** Opening DATASET EXCERPT block **

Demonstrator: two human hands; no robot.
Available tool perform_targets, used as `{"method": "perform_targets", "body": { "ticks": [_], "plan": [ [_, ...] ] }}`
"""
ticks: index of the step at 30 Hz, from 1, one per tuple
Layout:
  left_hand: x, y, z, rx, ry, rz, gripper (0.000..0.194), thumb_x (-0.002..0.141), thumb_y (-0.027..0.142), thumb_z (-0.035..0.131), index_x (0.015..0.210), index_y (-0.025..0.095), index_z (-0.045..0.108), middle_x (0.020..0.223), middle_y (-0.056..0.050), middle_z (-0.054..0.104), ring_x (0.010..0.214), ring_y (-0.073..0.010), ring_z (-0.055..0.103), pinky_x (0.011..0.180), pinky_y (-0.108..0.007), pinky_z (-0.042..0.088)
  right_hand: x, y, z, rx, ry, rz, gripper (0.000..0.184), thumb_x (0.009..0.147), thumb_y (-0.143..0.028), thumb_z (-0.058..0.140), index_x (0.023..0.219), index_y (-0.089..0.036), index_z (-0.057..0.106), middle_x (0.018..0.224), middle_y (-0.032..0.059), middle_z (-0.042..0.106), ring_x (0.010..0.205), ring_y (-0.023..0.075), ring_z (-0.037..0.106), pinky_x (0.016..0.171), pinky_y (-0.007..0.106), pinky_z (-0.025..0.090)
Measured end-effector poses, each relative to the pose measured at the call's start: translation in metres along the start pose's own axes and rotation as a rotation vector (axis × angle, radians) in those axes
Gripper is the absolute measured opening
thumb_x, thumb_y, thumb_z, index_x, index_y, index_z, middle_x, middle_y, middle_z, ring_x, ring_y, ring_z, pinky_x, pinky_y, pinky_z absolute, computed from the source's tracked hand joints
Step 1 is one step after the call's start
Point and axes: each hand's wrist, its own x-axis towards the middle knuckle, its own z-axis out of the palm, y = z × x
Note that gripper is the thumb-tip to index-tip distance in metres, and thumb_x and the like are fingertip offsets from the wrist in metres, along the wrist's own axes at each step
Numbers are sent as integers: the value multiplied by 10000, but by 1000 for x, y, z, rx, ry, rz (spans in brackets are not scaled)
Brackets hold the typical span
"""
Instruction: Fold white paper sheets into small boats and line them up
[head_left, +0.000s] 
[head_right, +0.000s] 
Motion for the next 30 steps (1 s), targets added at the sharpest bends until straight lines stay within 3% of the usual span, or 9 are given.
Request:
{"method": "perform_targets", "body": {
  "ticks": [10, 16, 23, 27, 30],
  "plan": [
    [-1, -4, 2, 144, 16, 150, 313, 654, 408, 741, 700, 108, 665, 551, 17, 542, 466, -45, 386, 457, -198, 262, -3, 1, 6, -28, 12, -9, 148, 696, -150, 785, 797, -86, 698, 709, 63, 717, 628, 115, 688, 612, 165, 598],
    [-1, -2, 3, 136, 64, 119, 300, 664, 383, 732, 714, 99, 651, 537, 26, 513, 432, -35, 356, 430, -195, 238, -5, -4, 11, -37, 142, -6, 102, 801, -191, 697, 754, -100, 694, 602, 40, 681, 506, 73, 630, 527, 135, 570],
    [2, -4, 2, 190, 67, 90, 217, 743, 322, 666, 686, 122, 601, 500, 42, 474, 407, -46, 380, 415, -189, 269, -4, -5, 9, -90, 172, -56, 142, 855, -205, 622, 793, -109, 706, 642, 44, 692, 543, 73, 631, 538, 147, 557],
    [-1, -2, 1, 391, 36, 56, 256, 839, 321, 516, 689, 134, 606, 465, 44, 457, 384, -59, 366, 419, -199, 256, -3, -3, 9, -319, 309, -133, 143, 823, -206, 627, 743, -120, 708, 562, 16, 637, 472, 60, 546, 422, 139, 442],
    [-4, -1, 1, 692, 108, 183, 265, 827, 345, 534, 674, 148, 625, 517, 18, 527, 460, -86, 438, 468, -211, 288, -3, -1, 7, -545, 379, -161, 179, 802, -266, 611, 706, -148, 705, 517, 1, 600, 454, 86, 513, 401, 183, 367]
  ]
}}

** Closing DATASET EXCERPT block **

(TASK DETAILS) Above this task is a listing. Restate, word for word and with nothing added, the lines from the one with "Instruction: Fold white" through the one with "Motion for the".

(ANSWER BOX)
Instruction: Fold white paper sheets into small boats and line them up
[head_left, +0.000s] 
[head_right, +0.000s] 
Motion for the next 30 steps (1 s), targets added at the sharpest bends until straight lines stay within 3% of the usual span, or 9 are given.

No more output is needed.